You are best off if the users, when they are "pulling the trigger" on an operation, have the most up to date data. Remember, a user could be looking at available tickets (or cars, or whatever) from then, when their last retrieved them.

So, retrieve them more often.

Some patterns:

  • Retrieve reference data as often as you can. That HTTP response should have cache-control headers, and if the API folks are getting mad at you hitting their API too much, tell them to add an acceptable "stale" time to the cache control header. Your browser will honor this.
    • Retrieve on route changes. When a user moves from one route to another, request the data for that route again.
    • Retrieve data when the user activates that browser tab your application lives in (see Page Visibility API)
    • Refresh data on a timer. Reload the data every x milliseconds.

Of course, this can get tricky. References to this data may live in other state in your application. You may need to "cascade" these changes to other parts of your application, and even notify the user. "Hey, those tickets you had in your request? Those seats are no longer available. You should pick some other ones."
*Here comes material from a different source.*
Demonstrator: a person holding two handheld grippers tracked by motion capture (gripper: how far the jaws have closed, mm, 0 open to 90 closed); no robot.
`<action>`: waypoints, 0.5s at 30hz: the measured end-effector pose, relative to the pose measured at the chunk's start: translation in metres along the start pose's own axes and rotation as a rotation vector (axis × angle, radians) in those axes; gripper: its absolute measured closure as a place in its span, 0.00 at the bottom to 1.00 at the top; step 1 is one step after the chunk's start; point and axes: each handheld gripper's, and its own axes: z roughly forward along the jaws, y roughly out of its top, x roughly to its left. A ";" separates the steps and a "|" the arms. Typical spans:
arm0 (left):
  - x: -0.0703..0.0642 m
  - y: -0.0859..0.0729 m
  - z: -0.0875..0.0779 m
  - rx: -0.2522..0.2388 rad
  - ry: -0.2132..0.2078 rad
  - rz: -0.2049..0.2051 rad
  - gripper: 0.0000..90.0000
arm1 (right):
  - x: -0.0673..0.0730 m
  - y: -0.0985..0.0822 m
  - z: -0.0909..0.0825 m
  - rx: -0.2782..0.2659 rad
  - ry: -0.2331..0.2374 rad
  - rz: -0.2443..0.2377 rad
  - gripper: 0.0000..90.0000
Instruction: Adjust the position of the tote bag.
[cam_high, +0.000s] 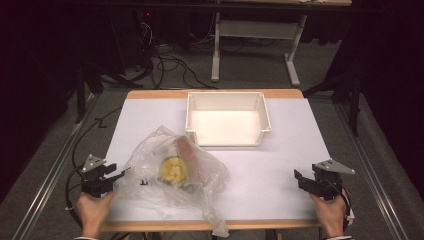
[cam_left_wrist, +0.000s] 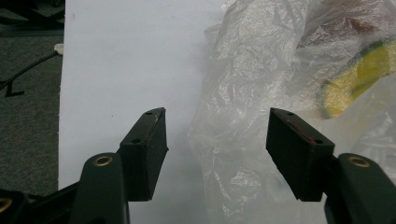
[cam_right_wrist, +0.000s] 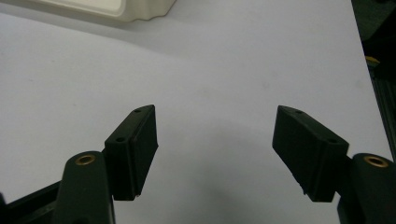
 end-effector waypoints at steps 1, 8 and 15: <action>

You can also have the server "notify" you when certain slices of data you are interested in are changed. Instead of the "polling" techniques above, you can implement patterns using Server Sent Events or Web Sockets

With the polling techniques (making repeated HTTP calls), you are going to have a possibility of a low "hit" ratio. If you are are polling every second to see if that Ford Bronco is still available, and if the price is the same, that might be a lot of requests that just return the same data.

This is where that E-Tag Thing I mentioned Earlier Might Help

You can do a conditional get, basically saying "send me the vehicle list, but only if it is a different version than the one I already have (indicated by the E-Tag header)"

By using Server Sent Events or Web Sockets, when the server has a change, it can push that change to your application. It's a "don't call us, we'll call you" setup. For example, if a car is sold, a Server Sent Event could notify all users of your application that the "Ford Bronco Is Gone". And I'd imagine with the Taylor Swift example, you could just sit and watch as the seats are rapidly taken by others.

Speaking of Taylor Swift tickets, another pattern is to make an operation where you allow the users to "lock" some data for some period of time. As they build up the data for their operation to purchase tickets, you could send to the server an operation that says "Hey, I have a user about to buy tickets for these two seats". The server can prevent anyone else from purchasing those tickets until either the user that has them locked completes the operation, or perhaps a time limit expires.